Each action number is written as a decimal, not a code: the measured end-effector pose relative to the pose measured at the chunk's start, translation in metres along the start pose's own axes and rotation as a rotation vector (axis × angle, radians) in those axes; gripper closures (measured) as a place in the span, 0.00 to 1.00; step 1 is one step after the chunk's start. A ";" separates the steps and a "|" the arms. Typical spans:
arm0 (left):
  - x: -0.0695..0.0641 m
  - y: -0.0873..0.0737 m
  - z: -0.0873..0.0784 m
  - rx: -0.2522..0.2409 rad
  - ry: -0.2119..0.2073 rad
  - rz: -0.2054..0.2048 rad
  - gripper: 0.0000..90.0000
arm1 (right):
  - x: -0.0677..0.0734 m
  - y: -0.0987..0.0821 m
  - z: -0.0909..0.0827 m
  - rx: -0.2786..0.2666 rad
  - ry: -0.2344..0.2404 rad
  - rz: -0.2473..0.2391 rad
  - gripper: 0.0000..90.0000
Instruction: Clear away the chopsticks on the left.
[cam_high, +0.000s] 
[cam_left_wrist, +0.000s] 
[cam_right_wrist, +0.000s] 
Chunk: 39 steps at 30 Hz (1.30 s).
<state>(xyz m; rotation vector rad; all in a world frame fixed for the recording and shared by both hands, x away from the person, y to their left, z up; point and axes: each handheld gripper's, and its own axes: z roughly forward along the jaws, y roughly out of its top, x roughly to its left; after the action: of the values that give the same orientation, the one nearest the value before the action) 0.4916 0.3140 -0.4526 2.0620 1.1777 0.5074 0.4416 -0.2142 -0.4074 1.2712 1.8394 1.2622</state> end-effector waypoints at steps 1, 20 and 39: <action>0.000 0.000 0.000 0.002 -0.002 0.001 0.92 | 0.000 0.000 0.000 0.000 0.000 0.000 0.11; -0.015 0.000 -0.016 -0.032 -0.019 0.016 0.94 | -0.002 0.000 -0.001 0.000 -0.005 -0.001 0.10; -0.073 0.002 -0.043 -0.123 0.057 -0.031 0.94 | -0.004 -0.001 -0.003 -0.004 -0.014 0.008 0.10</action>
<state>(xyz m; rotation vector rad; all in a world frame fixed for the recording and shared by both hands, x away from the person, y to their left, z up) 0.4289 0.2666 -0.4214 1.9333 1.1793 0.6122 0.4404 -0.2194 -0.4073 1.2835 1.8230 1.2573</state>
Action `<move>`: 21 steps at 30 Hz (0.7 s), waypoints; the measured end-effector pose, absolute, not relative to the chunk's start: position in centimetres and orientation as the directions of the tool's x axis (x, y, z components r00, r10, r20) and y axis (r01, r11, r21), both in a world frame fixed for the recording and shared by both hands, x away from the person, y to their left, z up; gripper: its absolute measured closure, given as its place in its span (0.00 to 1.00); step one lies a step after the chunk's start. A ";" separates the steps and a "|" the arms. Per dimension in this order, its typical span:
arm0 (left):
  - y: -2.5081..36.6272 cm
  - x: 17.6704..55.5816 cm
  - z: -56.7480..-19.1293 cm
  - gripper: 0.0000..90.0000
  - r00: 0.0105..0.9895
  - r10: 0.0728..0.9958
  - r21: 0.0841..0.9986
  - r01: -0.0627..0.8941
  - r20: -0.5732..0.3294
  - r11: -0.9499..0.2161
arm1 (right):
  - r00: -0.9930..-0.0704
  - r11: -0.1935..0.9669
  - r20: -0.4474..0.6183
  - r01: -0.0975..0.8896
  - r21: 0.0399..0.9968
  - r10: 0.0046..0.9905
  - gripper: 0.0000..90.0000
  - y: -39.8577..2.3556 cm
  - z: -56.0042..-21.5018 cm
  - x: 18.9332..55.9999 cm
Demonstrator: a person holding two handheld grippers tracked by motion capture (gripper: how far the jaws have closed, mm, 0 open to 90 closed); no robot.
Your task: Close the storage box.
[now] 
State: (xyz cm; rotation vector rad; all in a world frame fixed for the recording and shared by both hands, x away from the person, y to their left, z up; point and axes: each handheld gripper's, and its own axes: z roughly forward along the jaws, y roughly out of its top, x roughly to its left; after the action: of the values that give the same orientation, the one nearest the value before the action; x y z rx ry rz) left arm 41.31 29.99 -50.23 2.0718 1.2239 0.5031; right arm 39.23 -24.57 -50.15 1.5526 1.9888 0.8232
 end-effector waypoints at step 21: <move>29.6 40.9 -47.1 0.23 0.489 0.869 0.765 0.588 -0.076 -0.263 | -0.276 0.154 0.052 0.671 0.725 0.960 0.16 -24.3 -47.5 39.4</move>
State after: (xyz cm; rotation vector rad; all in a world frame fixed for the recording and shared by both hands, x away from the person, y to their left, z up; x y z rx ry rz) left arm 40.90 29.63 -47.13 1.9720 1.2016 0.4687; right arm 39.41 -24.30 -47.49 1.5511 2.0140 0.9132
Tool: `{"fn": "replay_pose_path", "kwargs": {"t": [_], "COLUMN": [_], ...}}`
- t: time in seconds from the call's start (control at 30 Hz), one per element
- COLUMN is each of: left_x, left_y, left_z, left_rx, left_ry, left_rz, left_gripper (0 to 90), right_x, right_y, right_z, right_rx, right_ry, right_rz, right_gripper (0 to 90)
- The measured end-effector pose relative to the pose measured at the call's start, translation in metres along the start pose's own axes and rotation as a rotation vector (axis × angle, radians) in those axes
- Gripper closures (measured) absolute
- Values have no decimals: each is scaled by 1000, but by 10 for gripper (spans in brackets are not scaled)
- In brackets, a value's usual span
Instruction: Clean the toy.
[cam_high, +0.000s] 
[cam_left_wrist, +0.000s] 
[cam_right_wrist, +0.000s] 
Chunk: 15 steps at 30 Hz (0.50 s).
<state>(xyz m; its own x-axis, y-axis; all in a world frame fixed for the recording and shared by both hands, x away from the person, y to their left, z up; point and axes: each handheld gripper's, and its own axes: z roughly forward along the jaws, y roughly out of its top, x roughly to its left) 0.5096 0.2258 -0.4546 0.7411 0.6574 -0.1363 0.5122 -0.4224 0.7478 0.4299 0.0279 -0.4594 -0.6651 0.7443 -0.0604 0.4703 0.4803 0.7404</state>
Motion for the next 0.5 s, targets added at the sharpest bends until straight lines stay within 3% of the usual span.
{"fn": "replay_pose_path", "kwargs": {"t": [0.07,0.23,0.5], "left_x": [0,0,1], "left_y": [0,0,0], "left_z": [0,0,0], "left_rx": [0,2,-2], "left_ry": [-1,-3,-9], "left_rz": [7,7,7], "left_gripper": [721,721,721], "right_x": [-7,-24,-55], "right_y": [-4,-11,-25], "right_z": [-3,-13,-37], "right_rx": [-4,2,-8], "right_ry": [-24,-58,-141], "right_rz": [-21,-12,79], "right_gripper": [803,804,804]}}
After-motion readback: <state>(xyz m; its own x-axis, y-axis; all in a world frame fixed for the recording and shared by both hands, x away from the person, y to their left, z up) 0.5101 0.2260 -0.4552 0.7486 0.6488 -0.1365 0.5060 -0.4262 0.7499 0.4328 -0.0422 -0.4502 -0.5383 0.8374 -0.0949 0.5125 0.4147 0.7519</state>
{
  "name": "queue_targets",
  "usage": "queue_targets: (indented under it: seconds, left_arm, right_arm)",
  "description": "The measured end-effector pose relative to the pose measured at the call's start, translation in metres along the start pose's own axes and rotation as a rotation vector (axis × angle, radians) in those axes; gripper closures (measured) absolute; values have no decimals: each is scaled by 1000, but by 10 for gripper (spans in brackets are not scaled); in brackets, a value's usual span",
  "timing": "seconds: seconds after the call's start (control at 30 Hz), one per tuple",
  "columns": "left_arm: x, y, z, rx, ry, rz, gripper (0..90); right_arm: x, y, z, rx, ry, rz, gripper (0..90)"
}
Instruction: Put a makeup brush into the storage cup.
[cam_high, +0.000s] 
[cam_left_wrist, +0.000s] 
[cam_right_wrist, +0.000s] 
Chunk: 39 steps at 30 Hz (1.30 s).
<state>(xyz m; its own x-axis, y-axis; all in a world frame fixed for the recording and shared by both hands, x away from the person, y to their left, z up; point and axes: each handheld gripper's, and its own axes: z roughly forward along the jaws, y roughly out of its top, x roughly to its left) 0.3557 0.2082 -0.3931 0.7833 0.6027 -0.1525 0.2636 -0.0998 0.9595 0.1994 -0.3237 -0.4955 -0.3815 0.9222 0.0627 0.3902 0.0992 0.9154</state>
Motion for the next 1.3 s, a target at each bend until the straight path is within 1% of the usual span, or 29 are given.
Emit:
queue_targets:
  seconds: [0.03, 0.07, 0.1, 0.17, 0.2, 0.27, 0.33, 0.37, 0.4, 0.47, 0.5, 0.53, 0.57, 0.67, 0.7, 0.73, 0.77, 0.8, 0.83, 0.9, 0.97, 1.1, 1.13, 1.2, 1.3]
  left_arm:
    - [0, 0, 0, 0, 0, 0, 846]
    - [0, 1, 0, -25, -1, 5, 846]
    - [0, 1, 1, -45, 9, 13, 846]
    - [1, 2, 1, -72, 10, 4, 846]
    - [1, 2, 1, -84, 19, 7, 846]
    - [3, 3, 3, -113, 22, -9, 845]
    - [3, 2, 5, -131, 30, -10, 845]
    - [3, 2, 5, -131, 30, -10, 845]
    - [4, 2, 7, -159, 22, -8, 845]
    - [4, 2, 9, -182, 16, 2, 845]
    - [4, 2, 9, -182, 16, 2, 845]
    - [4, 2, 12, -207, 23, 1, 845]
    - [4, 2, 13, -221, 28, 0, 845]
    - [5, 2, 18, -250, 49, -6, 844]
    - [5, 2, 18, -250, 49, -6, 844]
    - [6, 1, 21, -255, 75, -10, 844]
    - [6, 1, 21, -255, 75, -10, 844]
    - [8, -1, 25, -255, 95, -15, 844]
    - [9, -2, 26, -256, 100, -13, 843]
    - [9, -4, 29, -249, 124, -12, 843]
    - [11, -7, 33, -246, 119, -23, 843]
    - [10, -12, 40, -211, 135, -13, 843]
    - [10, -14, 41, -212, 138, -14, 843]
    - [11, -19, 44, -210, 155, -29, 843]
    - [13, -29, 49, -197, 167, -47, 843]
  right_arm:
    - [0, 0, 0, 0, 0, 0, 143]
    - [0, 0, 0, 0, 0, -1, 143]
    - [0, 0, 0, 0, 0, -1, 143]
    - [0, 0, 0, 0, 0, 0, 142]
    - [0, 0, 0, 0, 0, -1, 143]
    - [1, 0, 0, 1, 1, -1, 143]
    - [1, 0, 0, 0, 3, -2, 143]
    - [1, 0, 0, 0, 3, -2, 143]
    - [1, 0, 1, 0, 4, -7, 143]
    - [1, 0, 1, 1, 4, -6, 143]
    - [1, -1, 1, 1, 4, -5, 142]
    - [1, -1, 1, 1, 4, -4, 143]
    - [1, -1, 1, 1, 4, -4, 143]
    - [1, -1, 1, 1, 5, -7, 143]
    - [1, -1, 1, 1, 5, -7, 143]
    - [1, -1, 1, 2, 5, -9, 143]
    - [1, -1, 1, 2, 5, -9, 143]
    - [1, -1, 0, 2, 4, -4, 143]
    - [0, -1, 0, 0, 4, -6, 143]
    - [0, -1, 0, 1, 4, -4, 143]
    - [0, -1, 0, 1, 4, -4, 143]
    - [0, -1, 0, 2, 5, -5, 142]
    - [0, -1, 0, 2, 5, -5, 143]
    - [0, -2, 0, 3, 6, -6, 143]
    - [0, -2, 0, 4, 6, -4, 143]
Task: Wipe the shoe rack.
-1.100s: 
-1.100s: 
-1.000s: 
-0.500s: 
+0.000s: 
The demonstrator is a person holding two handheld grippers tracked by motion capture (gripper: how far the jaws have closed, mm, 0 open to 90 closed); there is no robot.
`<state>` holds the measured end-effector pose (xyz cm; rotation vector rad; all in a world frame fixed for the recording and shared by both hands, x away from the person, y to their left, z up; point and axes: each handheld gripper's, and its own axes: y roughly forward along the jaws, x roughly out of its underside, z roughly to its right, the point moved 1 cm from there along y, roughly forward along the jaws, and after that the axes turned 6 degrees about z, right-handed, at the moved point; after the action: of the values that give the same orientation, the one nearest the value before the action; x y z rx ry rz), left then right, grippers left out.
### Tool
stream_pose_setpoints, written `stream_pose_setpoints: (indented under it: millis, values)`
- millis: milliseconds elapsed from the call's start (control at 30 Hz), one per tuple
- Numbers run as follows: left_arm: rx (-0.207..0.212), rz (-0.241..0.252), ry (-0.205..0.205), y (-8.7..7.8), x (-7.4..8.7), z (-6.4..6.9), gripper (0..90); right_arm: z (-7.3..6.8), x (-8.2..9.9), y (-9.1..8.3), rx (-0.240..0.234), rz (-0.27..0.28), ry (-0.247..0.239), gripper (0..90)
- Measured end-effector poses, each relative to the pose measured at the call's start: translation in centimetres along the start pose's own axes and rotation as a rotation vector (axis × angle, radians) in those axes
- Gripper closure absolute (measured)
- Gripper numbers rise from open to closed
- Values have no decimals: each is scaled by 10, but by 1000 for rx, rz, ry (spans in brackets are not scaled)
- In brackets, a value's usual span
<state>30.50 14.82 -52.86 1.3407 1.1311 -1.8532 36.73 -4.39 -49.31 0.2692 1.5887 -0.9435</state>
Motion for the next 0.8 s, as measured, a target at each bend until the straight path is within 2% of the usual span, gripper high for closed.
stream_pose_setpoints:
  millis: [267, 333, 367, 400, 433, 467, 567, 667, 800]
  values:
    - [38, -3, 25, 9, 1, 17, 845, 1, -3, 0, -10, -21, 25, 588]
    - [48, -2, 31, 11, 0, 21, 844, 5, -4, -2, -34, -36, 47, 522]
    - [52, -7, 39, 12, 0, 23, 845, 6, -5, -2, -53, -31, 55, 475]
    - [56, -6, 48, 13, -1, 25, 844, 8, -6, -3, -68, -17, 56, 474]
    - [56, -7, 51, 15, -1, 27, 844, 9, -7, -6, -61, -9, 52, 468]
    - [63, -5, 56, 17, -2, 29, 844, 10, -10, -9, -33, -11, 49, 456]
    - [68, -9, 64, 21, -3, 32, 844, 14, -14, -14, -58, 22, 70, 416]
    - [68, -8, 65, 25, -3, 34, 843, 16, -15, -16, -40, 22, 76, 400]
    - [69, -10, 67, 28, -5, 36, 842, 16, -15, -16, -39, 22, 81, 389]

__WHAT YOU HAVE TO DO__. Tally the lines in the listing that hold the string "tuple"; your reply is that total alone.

__REPLY TO THE TASK__. 2